The polls show that an overwhelming 96.6% of Russian respondents agree (26%) or strongly agree (70.6%) with the claim that “children today are using technology and the internet at too young an age”. Only 3.4% say they think the opposite is true.
On the other hand, Germans seem to be more enthusiastic about the role modern technologies play in the lives of their children, with less than two thirds agreeing (31.8%) or agreeing strongly (33.5%) with the same statement.
Americans are slightly more conservative.
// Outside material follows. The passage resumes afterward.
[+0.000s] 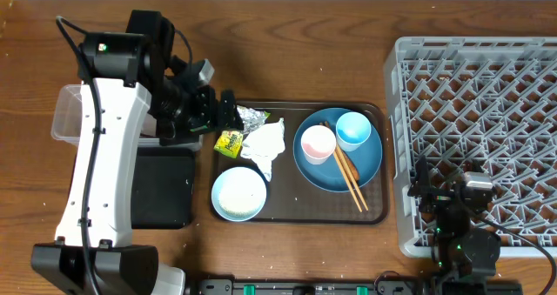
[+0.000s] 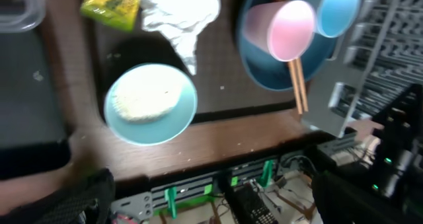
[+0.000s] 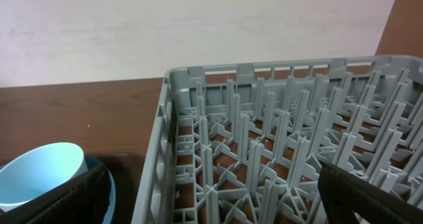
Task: Sort waste into correct bins and load items into the dishwasher rack
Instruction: 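Move the left gripper over the white tissue on the brown tray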
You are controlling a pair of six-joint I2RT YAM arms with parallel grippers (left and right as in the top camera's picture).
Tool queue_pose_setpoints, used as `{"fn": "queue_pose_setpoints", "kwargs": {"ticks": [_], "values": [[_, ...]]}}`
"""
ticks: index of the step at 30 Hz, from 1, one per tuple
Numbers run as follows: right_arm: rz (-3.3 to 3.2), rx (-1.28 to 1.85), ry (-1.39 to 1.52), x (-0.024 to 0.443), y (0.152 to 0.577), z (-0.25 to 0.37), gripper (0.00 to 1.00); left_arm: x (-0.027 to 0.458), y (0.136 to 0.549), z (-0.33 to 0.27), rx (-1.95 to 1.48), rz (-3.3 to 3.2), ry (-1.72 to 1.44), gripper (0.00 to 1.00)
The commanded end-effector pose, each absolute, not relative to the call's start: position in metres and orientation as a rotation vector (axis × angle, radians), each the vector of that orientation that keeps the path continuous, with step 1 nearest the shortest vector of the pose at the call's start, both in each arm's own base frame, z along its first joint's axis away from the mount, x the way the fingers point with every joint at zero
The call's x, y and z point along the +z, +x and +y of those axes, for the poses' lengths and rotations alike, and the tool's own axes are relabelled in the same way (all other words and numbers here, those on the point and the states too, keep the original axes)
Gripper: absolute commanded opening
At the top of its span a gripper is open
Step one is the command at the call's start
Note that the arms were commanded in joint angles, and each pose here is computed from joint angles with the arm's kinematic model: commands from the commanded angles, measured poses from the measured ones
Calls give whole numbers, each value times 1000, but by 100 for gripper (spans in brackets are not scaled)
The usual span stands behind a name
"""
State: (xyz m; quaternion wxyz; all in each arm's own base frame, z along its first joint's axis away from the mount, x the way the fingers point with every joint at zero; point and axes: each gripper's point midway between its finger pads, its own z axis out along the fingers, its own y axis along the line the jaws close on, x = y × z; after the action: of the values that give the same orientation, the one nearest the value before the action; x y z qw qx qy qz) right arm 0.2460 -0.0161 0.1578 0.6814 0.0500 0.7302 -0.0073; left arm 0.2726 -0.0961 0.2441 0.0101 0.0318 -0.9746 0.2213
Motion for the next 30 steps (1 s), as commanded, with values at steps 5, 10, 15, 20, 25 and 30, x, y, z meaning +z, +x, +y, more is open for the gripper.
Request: {"fn": "queue_pose_setpoints", "kwargs": {"ticks": [5, 10, 15, 20, 25, 30], "values": [[1636, 1, 109, 158, 246, -12, 99, 250, 267, -97, 594, -3070, 258, 98], [1636, 1, 109, 158, 246, -12, 99, 243, 264, -102, 387, -3103, 356, 98], [1636, 1, 109, 158, 246, -12, 99, 240, 255, -121, 261, -3137, 330, 98], [1636, 1, 109, 158, 246, -12, 99, 242, 259, -150, 317, -3196, 198, 98], [1636, 1, 109, 158, 246, -12, 99, 244, 263, -155, 339, -3218, 162, 98], [1636, 1, 109, 158, 246, -12, 99, 242, 272, -143, 228, -3280, 125, 77]]}}
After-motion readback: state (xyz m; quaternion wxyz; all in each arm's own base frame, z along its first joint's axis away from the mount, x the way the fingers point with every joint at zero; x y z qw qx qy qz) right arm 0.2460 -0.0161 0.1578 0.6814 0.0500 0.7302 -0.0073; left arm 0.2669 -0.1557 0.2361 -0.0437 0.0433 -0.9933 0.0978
More than two in three (67.8%) Americans thought that the internet and various technologies were present too early in the lives of kids today, with the rest being more positive about these influences.
With 40.5% agreeing and 23.9% strongly agreeing with the statement, British parents are marginally less reserved when it comes to the role of modern devices and online resources in the lives of the younger generation.
Interestingly, the British appear to be the strongest adopters of parental control tools like ESET Parental Control for Android among the four surveyed countries. As many as 73% of them stated that they use such a solution to monitor their children, leaving about one-quarter with no protection.
This contrasts with the situation in Germany, where ESET’s survey reveals that 56% opt for non-technological means to keep an eye on their offspring. This means that only 44% of German parents currently use technology to monitor what their kids are up to in the virtual world.
In the same online survey, 38% of parents in the United States said they don’t use any parental control solutions, followed by Russia on 44%.
The Internet surveys used to gather these statistics were carried out in January 2016. A thousand respondents participated in each national survey, which targeted British, American, German and Russian participants. UK, US and German data were provided by Google Consumer Surveys, and the Russian data by Merku.